With approximately six million visitors per year, the Eiffel Tower is still the most popular observation deck in the world. Completed in 1889, Gustave Eiffel’s masterpiece was the world’s highest observation deck – at 276 meters – until the Empire State Building’s observation deck (373 meters) surpassed it in 1931.
At 386.5 meters high, the observation deck in One World Trade Center is not quite as high as its predecessor, Two World Trade Center, whose observation deck was perched on the roof at 415 meters. Nevertheless, the new “One World Observatory” scores high with its fascinating tech.

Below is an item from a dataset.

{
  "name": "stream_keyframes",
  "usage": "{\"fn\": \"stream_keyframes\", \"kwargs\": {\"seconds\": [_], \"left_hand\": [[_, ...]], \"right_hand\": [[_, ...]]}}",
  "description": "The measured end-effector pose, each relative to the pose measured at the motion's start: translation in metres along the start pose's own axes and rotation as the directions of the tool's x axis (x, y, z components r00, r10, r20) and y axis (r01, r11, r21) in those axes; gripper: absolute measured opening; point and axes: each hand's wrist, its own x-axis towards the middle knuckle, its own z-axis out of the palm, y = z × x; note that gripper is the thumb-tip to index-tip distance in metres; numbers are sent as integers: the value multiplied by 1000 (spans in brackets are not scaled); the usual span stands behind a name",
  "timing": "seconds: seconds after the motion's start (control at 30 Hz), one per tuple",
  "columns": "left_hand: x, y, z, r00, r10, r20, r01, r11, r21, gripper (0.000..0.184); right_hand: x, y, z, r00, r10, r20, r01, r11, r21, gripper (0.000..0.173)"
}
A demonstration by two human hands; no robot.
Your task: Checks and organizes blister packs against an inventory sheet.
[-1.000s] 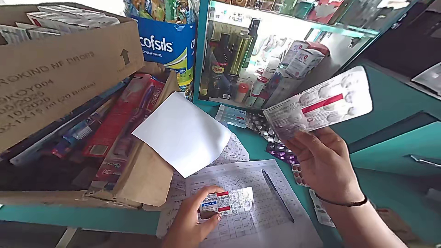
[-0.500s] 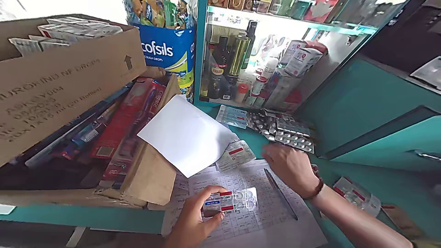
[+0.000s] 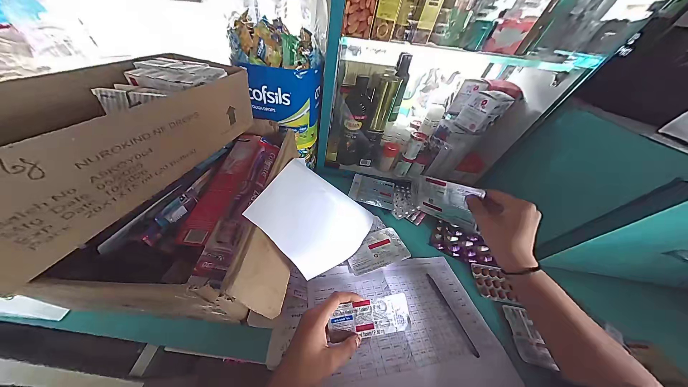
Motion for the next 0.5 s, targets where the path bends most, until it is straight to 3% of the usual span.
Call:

Users can take an augmented reality tour of the skyline by using a tablet to explore the city’s landmarks. Plus, the high-speed elevator – 47 seconds to the top – features floor-to-ceiling, high-definition monitors that show a time lapse history of Lower Manhattan’s skyline that spans 500 years.

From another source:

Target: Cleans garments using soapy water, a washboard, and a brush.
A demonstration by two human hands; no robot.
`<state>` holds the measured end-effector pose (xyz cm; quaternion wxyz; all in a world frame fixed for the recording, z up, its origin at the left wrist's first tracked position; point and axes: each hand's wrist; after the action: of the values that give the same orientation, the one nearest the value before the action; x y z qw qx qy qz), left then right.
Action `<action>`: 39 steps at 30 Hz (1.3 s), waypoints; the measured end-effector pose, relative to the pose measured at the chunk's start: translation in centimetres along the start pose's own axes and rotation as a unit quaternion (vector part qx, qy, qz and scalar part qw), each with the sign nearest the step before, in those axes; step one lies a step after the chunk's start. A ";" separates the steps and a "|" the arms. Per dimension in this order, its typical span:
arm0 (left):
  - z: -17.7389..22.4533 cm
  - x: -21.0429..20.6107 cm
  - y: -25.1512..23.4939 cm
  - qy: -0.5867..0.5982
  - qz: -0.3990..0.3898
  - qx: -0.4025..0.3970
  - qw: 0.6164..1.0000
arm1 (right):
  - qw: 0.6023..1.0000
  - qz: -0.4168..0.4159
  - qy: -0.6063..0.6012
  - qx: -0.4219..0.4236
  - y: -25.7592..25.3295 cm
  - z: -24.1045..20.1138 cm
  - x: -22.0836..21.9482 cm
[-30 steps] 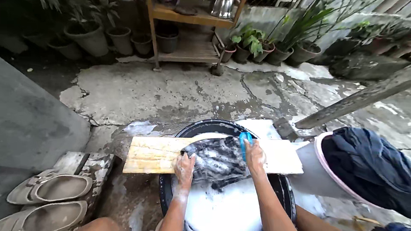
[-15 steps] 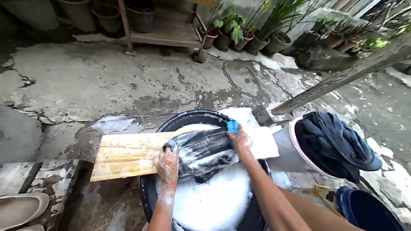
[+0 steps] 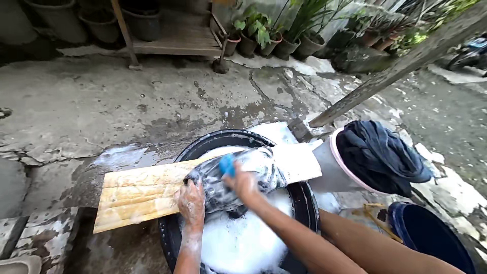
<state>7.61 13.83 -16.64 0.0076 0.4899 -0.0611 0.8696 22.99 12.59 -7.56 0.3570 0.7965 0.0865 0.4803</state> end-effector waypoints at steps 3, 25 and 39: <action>-0.4 0.2 0.2 0.000 0.005 -0.022 1.000 | 0.995 -0.064 0.047 0.068 0.9 -0.8 -0.9; -0.5 -0.8 0.3 -0.038 0.043 -0.024 0.998 | 0.998 -0.037 -0.026 0.053 0.5 -1.7 -1.7; -0.5 -0.9 0.3 -0.035 0.038 -0.030 0.998 | 0.992 -0.063 0.045 0.098 2.1 1.7 -1.7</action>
<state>7.62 13.64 -17.75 -0.0131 0.5172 -0.1059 0.8492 23.06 9.38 -7.87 0.3024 0.7981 0.1990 0.4816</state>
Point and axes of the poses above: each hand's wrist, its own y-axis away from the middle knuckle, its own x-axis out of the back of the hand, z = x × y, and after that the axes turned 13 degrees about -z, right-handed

When visitors visit the tallest observation deck in Germany (232m) on top of the world’s tallest (and most stylish) elevator testing tower, they’ll be rewarded with spectacular views of Rottweil and, on a clear day, even the Swiss Alps because there are no other tall structures in sight. The Test Tower acts as a laboratory for testing high-speed and innovative elevators like the ropeless MULTI.
The Sky Tower is the tallest freestanding structure in the Southern Hemisphere. Its observation deck offers breathtaking views of Auckland, the ocean, and the rolling mountains of New Zealand. The tower is frequently lit in beautiful colors to commemorate various occasions such as Christmas or St. Patrick’s Day. It certainly takes courage to stand on the glass floors in the observation deck, but the truly courageous will take the fast way down by bungee jumping from a height of 192 meters.

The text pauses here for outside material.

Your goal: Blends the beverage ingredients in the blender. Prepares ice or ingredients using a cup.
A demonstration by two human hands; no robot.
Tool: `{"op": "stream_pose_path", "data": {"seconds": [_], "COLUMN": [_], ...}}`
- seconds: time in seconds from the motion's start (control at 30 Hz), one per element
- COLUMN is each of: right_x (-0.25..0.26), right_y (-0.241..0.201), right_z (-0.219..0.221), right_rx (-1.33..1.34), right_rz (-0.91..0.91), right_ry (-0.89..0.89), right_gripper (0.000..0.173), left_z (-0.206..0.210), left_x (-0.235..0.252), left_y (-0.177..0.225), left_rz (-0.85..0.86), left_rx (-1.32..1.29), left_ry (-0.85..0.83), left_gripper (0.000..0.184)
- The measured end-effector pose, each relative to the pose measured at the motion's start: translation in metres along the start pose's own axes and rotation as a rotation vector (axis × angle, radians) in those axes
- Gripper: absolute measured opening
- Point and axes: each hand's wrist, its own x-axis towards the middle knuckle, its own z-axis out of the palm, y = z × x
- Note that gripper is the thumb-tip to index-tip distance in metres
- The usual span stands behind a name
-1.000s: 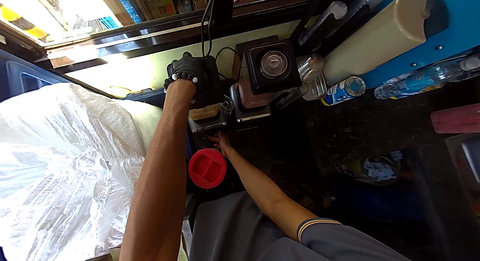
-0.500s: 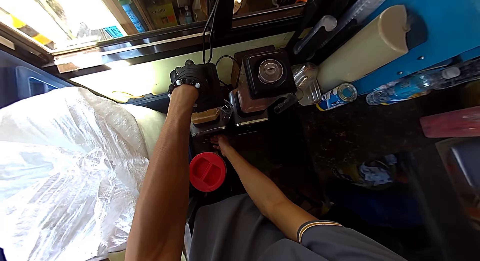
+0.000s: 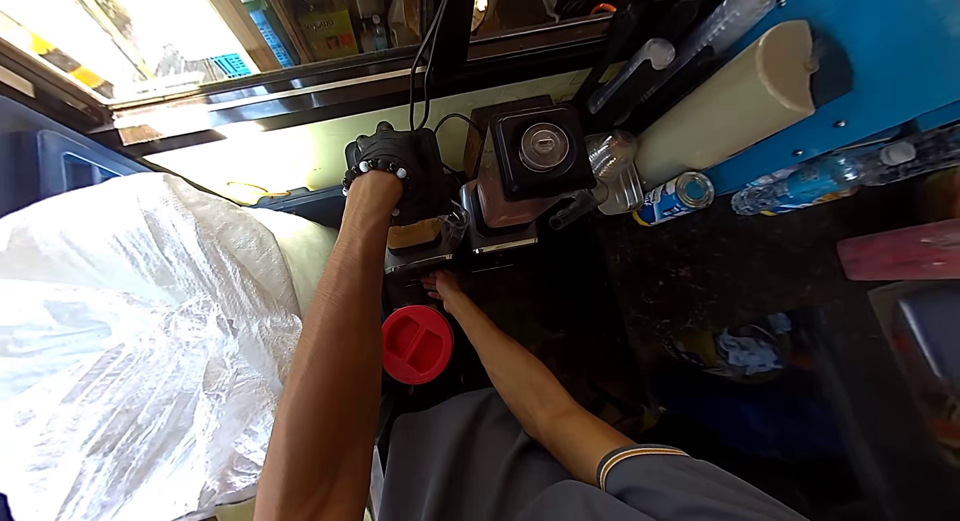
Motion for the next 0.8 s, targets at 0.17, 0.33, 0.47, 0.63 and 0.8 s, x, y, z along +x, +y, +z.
{"op": "stream_pose_path", "data": {"seconds": [0.17,0.33,0.47,0.63,0.8], "right_x": [-0.002,-0.004,-0.003,0.000,0.003], "right_y": [0.000,0.005,0.003,0.006,0.011], "right_z": [0.002,-0.001,0.000,-0.001,-0.004], "right_rx": [0.009,0.023,0.013,0.021,0.033], "right_rz": [-0.011,-0.022,-0.037,-0.041,-0.052], "right_ry": [0.005,-0.010,-0.003,-0.012,-0.036], "right_gripper": [0.043,0.044,0.044,0.044,0.045], "left_z": [0.000,0.000,0.001,0.001,-0.001], "left_x": [0.001,0.001,0.000,-0.001,-0.002], "left_y": [-0.001,0.000,-0.001,-0.001,0.000], "left_rz": [0.000,0.002,0.022,0.008,0.006], "left_rx": [0.005,0.037,0.034,0.002,0.005], "left_ry": [-0.009,-0.018,0.006,0.004,-0.004], "left_gripper": [0.023,0.021,0.023,0.024,0.024]}}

With its subtle twisting and delicate lines, Canton Tower in Guangzhou is a real eye-catcher. Not only is it beautifully lit at night, fireworks are often launched from its sides for special events. Visitors can take in the views of the Pearl River Delta from the 488-meter-high observation deck, which was the world’s highest in 2010, or take a ride around the angled quasi-Ferris wheel at a height of 450 m.
The Harbour Bridge is the perfect destination for those who aren’t satisfied with just one observation deck. The bridge has a more traditional observatory on the southeast pylon that offers excellent views of the city, the opera house, and the harbor. Visitors with strong legs and nerves can climb over the arches of the bridge to another viewing platform at the bridge’s highest point.
Although this observation deck is actually at ground level, when one stands on the glass of the Grand Canyon Skywalk, there are a whopping 1,220 meters between one and the canyon floor. That’s more than twice as high as the observatory in the Burj Khalifa (555.7m). Understandably, many tourists choose not to walk on the glass. If folks still need more of a thrill, they can always go back inside and book a helicopter ride.
The Jeddah Tower, the future tallest building in the world, is expected to meet or exceed the 1-kilometer mark. Once completed in 2020, it will also be home to the world’s highest observatory at 637.5 meters. It will feature an exceptionally large outdoor terrace (697 square meters) that will overlook the Red Sea and include numerous glass floor panels to let visitors test their nerves.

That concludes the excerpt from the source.